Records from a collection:
════════

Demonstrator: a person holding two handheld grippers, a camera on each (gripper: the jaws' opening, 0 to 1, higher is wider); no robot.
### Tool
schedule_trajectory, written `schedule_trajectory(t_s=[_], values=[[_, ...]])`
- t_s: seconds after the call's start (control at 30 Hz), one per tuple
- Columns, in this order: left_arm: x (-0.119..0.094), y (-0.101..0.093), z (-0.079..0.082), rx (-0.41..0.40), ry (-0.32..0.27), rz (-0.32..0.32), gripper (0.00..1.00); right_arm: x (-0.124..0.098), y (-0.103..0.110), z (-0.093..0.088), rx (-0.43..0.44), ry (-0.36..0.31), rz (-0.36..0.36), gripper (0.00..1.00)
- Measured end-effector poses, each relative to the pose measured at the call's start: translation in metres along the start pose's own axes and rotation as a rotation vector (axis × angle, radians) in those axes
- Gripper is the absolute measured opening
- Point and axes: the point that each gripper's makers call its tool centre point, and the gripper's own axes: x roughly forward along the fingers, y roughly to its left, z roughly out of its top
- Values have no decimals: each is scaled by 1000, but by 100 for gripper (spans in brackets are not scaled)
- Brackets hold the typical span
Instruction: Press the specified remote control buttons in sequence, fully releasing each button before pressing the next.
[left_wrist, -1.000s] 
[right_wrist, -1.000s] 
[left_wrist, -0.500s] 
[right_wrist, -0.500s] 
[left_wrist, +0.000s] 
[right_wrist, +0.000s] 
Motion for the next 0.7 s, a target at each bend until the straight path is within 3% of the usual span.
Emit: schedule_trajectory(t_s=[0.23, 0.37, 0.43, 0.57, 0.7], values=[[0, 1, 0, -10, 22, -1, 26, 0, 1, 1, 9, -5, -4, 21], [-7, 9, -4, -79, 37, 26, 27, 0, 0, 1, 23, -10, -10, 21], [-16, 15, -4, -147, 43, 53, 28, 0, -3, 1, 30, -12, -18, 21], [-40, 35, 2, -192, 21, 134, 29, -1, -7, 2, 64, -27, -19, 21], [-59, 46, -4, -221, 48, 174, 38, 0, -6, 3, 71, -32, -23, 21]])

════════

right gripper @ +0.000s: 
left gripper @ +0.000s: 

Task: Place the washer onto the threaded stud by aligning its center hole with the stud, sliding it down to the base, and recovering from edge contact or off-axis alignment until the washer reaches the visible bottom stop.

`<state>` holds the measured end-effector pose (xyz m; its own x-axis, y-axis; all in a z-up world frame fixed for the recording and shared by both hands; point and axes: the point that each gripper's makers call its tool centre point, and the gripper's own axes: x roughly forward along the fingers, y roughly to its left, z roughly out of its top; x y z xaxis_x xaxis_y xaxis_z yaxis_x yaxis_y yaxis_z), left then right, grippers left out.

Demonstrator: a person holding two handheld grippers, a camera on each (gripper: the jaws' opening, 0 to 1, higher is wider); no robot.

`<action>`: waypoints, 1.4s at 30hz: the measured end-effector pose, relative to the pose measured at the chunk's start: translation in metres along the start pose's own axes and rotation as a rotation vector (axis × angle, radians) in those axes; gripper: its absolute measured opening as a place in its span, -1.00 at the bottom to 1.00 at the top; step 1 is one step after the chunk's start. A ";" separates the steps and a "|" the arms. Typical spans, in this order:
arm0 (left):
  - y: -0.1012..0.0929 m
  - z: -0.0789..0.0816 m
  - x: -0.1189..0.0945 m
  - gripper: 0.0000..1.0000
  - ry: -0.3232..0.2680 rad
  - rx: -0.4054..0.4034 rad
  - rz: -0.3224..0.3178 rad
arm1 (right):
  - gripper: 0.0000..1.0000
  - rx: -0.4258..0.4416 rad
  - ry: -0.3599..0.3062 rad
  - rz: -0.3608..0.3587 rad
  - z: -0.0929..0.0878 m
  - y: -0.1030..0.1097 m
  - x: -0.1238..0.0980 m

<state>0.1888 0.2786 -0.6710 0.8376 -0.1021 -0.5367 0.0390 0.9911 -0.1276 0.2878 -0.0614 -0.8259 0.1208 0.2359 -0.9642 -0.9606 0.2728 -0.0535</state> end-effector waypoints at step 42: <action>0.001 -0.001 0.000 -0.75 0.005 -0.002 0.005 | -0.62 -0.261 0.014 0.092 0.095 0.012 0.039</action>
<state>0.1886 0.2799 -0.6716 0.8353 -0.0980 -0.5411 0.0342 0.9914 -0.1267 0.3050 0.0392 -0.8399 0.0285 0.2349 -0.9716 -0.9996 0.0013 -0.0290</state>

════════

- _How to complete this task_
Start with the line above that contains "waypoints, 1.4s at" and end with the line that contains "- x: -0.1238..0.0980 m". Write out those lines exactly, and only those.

- _Response for this exercise_
`<action>`: waypoints, 1.4s at 30hz: the measured end-effector pose, relative to the pose measured at the chunk's start: translation in metres along the start pose's own axes and rotation as a rotation vector (axis × angle, radians) in those axes; gripper: its absolute measured opening as a place in its span, -1.00 at the bottom to 1.00 at the top; step 1 is one step after the chunk's start. A ";" separates the steps and a "|" the arms. Typical spans, in this order:
arm0 (left):
  - y: -0.1012..0.0929 m
  - z: -0.0789..0.0816 m
  - x: -0.1189..0.0945 m
  - gripper: 0.0000..1.0000
  - ry: -0.3232..0.2680 rad
  - rx: -0.4054..0.4034 rad
  - rz: -0.3224..0.3178 rad
arm1 (right):
  - gripper: 0.0000..1.0000
  - rx: -0.4258..0.4416 rad
  - ry: -0.3599..0.3062 rad
  - rz: -0.3608..0.3587 rad
  - z: -0.0929..0.0878 m
  - y: -0.1030..0.1097 m
  - x: -0.1238..0.0980 m

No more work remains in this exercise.